# This poor hive



## brianbonner

You might remember the install from hell, well this turned into the summer of hell! Come 7/4 I had a ATV accident where I got crushed & while recouping I failed to think about my Bees ENOUGH. We got a drought in August that never ended. I was ****y because there is so much water on my property that I forgot FOOD! I forgot the drought meant no late nectar! Sigh it was october before I realized my error and started feeding the hive. i have a 42" hive that the bees only occupy 1/2 & the back comb is empty.
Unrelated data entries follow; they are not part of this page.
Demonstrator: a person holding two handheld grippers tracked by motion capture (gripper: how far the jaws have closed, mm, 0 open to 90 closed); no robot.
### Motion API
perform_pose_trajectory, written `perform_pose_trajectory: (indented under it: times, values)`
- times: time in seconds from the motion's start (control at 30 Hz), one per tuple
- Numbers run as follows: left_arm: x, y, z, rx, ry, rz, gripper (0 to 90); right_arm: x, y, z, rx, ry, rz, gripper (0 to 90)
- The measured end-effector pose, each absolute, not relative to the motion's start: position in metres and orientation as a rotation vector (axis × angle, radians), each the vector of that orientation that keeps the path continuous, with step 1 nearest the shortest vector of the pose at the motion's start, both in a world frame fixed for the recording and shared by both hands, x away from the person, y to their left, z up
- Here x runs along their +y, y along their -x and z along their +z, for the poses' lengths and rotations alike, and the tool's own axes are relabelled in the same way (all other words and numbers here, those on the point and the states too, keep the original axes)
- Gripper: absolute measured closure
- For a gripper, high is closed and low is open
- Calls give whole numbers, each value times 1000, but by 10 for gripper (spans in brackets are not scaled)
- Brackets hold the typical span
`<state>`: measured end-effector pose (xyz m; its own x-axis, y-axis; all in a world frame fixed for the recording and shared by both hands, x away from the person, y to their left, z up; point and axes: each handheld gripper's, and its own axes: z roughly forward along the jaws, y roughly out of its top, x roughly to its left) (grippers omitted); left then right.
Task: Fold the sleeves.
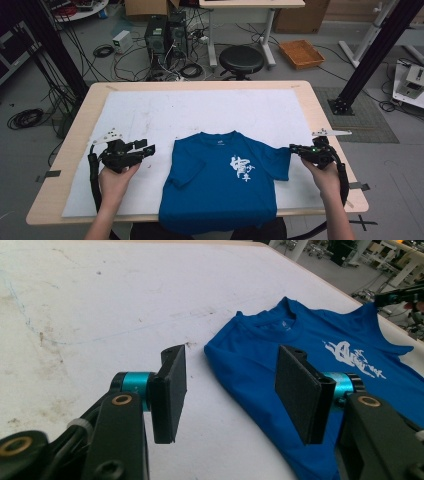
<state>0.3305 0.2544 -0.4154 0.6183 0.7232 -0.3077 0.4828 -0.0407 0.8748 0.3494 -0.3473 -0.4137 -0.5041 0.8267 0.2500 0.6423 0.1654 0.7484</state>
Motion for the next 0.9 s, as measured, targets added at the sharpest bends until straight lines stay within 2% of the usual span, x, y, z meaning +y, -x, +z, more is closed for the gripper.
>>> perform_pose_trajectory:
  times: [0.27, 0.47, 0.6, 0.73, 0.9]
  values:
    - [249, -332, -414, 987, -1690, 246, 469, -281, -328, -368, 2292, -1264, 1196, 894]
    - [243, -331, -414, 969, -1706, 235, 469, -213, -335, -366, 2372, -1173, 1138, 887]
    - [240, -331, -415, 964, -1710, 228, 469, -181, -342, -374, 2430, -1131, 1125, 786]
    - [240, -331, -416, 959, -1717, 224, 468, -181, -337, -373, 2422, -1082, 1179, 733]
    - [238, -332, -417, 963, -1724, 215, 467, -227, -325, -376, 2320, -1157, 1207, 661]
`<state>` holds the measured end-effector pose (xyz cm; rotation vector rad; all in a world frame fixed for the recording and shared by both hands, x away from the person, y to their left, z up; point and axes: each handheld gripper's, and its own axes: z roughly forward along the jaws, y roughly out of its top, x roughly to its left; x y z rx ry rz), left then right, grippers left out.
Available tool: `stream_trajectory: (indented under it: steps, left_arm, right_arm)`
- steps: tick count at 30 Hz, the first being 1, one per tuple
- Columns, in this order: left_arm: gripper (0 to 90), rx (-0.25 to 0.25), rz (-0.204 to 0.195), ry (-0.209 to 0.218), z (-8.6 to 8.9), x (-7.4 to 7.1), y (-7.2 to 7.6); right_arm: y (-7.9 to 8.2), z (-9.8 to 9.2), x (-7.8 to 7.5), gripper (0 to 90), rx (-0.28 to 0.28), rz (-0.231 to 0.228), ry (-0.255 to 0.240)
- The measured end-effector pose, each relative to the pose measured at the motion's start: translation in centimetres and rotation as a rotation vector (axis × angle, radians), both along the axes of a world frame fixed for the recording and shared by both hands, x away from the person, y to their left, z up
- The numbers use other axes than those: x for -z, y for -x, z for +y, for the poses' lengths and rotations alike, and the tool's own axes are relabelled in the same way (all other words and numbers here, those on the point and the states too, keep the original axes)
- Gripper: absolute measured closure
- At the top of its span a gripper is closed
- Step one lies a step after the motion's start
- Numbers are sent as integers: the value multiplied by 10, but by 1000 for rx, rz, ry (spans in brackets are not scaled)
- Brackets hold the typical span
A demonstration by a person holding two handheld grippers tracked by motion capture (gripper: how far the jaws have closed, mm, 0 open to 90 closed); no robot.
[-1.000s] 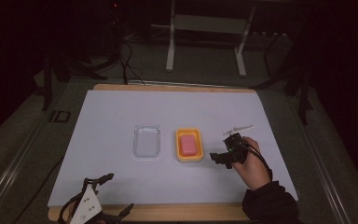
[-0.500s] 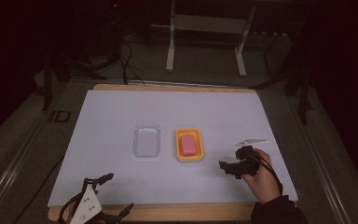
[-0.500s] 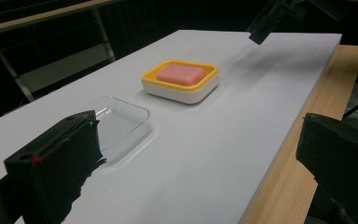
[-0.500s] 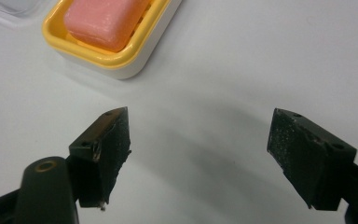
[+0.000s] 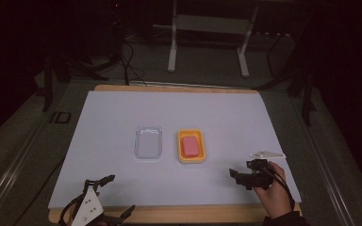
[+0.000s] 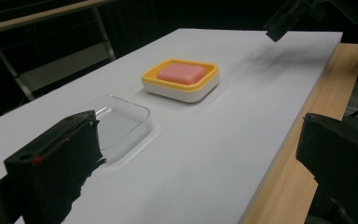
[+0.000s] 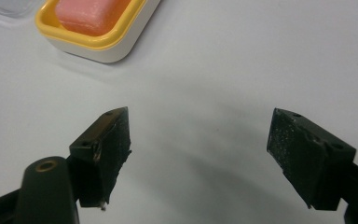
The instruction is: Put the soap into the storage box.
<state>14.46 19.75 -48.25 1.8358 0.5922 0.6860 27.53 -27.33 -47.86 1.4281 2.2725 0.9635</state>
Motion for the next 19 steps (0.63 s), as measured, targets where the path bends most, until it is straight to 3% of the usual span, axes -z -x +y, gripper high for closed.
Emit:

I am thinking I do not have enough honey stores for our harsh winter. we have already had a cold snap where a bunch of bees died.

any thoughts?


----------



## WWW

It's late in the season and too cold for syrup feeding so your best bet is going to be placing dry sugar on top of the bars and insulate the outside and top of the hive, then hope for the best.


----------



## Sticky Biz Bee Co

It sounds like you have a top bar hive? If so reduce the area with the follower board or if it's a box hive take off the supers and reduce the area for them and feed feed feed make candy and put over the top bars.


----------



## cg3

Empty comb can be filled with syrup or HFCS


----------



## SeanStuart

Sticky Biz Bee Co said:


> make candy and put over the top bars.


Maybe a silly question, how exactly is this done?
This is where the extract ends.